GIVEN INFORMATION: Begin

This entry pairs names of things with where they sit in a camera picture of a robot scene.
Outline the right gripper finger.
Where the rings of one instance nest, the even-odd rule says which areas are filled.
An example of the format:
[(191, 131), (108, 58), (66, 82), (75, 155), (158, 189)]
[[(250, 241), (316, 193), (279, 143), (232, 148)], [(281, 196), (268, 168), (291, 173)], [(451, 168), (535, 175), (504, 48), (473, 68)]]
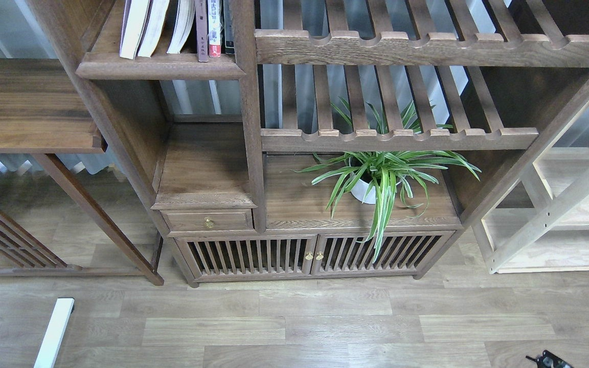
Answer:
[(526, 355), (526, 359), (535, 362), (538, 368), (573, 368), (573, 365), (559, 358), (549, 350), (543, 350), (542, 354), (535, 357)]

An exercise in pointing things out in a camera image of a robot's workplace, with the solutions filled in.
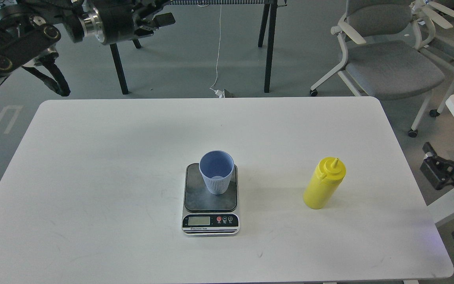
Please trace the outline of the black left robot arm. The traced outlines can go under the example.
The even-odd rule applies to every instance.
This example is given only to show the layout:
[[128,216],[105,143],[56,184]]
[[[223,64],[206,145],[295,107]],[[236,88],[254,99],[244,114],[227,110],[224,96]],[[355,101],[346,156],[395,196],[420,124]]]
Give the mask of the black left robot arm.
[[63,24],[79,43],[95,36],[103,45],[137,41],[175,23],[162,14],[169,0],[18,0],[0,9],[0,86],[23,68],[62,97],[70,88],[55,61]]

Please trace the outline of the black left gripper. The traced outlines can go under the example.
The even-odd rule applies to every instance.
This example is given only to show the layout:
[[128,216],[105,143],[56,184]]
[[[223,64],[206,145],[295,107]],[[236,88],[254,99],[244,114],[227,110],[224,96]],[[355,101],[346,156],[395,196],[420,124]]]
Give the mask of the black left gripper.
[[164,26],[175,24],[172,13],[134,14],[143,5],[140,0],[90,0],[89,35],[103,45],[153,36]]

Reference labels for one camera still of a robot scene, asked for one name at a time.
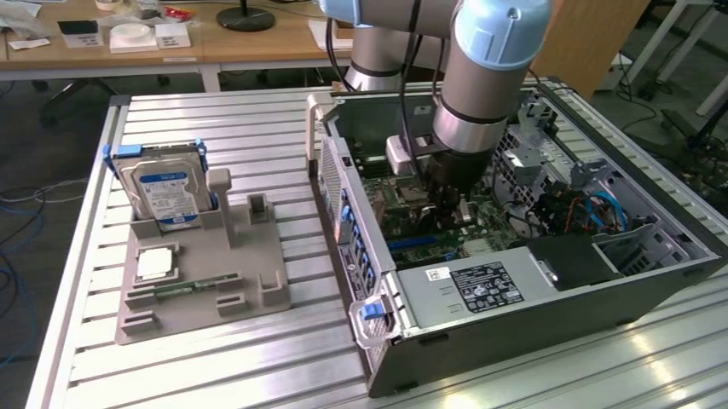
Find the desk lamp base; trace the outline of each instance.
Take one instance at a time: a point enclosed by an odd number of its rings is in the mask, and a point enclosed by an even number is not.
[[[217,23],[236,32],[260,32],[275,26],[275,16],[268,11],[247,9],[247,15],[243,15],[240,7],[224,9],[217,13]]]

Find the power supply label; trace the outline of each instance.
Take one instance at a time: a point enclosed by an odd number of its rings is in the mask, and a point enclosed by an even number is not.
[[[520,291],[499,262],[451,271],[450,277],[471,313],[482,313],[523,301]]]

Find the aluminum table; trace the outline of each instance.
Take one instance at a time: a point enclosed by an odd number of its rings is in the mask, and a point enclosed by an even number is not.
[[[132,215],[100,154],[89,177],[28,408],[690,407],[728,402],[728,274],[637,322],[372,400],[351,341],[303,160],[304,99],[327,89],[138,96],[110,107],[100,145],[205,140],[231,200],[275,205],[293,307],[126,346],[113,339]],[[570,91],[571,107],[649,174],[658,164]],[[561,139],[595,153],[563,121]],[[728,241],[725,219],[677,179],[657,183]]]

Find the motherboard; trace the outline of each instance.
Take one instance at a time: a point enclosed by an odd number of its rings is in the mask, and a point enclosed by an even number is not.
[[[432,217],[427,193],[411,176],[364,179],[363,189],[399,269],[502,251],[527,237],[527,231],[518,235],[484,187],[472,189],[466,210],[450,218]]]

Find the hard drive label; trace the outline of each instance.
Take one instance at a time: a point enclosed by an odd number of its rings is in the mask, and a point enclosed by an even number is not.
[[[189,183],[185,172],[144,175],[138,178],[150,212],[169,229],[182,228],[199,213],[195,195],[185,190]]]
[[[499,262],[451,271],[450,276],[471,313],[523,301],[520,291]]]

GIVEN INFORMATION: End

**EXERCISE BRIEF**
Copy the entries above faithfully and omit every image.

**OUTPUT OF THE EXERCISE**
This entry pairs names of things with where they sit in a camera picture of a robot scene.
Outline the right gripper finger.
Where the rings of one instance nest, the even-odd rule says which areas are filled.
An example of the format:
[(191, 131), (108, 58), (66, 82), (75, 155), (158, 189)]
[[(250, 241), (316, 193), (279, 143), (232, 148)], [(281, 196), (268, 168), (291, 173)], [(451, 168), (535, 175), (504, 48), (473, 68)]]
Answer:
[(526, 355), (526, 359), (535, 362), (538, 368), (573, 368), (573, 365), (559, 358), (549, 350), (543, 350), (542, 354), (535, 357)]

An exercise in pointing things out in a camera image of a robot's workplace, with the solutions filled in.
Please trace the outline of the black left robot arm. The traced outlines can go under the example.
The even-odd rule applies to every instance.
This example is given only to show the layout:
[[128,216],[105,143],[56,184]]
[[[223,64],[206,145],[295,107]],[[236,88],[254,99],[244,114],[227,110],[224,96]],[[355,101],[346,156],[395,196],[420,124]]]
Give the mask of the black left robot arm.
[[63,24],[79,43],[95,36],[103,45],[137,41],[175,23],[162,14],[169,0],[18,0],[0,9],[0,86],[23,68],[62,97],[70,88],[55,61]]

Please trace the outline of the black left gripper. The traced outlines can go under the example.
The even-odd rule applies to every instance.
This example is given only to show the layout:
[[128,216],[105,143],[56,184]]
[[[223,64],[206,145],[295,107]],[[236,88],[254,99],[244,114],[227,110],[224,96]],[[355,101],[346,156],[395,196],[420,124]]]
Give the mask of the black left gripper.
[[164,26],[175,24],[172,13],[134,14],[143,5],[140,0],[90,0],[89,35],[103,45],[153,36]]

Reference labels for one camera still of a robot scene, asked for one name at a time.
Find the desk lamp base; trace the outline of each instance.
Take one instance at a time: a point enclosed by an odd number of its rings is in the mask, and a point enclosed by an even number is not.
[[[217,23],[236,32],[260,32],[275,26],[275,16],[268,11],[247,9],[247,15],[243,15],[240,7],[224,9],[217,13]]]

Find the power supply label; trace the outline of each instance.
Take one instance at a time: a point enclosed by an odd number of its rings is in the mask, and a point enclosed by an even number is not.
[[[520,291],[499,262],[451,271],[450,277],[471,313],[482,313],[523,301]]]

Find the aluminum table; trace the outline of each instance.
Take one instance at a time: a point enclosed by an odd number of its rings is in the mask, and a point enclosed by an even number is not.
[[[132,215],[100,154],[89,177],[28,408],[690,407],[728,402],[728,274],[637,322],[372,400],[351,341],[303,160],[304,99],[327,89],[138,96],[110,107],[100,145],[205,140],[231,200],[275,205],[293,307],[126,346],[113,339]],[[570,91],[571,107],[649,174],[658,164]],[[561,139],[595,153],[563,121]],[[728,241],[725,219],[677,179],[657,183]]]

Find the motherboard; trace the outline of each instance.
Take one instance at a time: a point enclosed by an odd number of its rings is in the mask, and a point enclosed by an even number is not.
[[[432,217],[427,193],[411,176],[364,179],[363,189],[399,269],[502,251],[527,237],[527,231],[518,235],[484,187],[472,189],[466,210],[450,218]]]

Find the hard drive label; trace the outline of each instance.
Take one instance at a time: a point enclosed by an odd number of its rings is in the mask, and a point enclosed by an even number is not.
[[[189,183],[185,172],[144,175],[138,178],[150,212],[169,229],[182,228],[199,213],[195,195],[185,190]]]
[[[499,262],[451,271],[450,276],[471,313],[523,301],[520,291]]]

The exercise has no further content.